### TASK DETAILS
Check every line of the data below for "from". Copy each one that has it.

BEGIN INFORMATION

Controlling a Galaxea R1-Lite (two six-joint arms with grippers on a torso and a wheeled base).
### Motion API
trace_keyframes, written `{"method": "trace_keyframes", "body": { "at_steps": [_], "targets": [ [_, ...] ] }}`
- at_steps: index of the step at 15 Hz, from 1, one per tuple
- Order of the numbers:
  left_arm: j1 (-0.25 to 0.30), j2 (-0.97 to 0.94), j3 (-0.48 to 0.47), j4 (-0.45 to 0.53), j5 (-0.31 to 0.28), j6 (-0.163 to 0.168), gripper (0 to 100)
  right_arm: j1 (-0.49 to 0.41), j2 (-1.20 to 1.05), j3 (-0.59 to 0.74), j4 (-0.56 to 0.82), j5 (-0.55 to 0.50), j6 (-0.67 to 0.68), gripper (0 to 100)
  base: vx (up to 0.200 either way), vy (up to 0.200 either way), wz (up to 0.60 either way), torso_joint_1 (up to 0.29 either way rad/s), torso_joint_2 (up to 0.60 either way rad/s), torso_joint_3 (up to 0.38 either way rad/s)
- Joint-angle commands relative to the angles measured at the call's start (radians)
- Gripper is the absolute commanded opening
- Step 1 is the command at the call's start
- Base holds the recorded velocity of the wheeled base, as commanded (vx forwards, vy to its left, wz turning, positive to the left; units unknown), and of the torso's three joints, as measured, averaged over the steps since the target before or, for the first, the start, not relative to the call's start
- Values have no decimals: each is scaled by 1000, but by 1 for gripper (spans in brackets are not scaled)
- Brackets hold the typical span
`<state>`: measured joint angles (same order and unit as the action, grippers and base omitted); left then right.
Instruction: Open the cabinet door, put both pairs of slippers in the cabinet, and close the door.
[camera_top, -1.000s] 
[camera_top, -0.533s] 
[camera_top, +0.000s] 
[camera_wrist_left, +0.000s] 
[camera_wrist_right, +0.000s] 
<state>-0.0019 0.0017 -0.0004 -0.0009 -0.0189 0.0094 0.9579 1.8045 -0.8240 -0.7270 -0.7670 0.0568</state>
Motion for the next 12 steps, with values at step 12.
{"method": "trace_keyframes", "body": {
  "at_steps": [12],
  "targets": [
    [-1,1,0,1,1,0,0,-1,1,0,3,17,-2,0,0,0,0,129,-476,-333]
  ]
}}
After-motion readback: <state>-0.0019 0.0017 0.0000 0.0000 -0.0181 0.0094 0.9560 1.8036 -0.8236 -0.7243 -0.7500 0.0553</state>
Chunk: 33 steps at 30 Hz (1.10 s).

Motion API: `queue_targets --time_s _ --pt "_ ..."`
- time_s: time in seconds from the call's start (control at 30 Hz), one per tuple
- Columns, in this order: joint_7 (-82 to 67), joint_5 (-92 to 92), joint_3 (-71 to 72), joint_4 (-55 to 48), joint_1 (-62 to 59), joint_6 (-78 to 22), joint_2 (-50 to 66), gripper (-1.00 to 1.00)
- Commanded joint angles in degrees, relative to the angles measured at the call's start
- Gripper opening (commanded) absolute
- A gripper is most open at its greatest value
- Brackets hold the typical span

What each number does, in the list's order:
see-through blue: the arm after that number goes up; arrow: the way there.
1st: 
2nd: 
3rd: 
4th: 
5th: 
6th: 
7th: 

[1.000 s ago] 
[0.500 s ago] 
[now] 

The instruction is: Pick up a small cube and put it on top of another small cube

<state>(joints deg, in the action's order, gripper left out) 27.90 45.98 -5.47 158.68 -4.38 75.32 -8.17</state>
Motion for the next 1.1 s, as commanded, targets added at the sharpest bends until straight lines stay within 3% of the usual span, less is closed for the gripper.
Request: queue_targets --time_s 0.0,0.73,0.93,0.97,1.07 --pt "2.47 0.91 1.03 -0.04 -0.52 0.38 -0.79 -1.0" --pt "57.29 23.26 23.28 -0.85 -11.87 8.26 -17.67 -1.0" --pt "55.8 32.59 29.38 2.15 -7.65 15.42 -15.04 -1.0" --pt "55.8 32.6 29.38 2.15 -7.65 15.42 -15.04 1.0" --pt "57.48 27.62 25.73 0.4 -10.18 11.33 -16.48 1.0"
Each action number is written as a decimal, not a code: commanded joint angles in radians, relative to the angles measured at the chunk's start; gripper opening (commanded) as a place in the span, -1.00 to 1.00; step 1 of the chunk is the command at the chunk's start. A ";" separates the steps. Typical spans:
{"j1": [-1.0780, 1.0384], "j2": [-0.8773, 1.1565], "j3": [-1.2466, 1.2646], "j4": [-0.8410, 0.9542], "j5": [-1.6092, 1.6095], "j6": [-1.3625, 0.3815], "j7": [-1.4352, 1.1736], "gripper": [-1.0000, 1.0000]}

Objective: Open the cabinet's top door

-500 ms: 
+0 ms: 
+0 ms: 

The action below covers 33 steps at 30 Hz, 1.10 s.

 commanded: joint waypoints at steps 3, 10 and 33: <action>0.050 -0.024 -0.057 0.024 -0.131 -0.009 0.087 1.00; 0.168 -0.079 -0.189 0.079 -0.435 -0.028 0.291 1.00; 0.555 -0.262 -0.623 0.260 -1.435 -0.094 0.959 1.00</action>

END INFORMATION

### TASK ANSWER
- at_steps: index of the step at 15 Hz, from 1, one per tuple
- time_s: time in seconds from the call's start (control at 30 Hz), one per tuple

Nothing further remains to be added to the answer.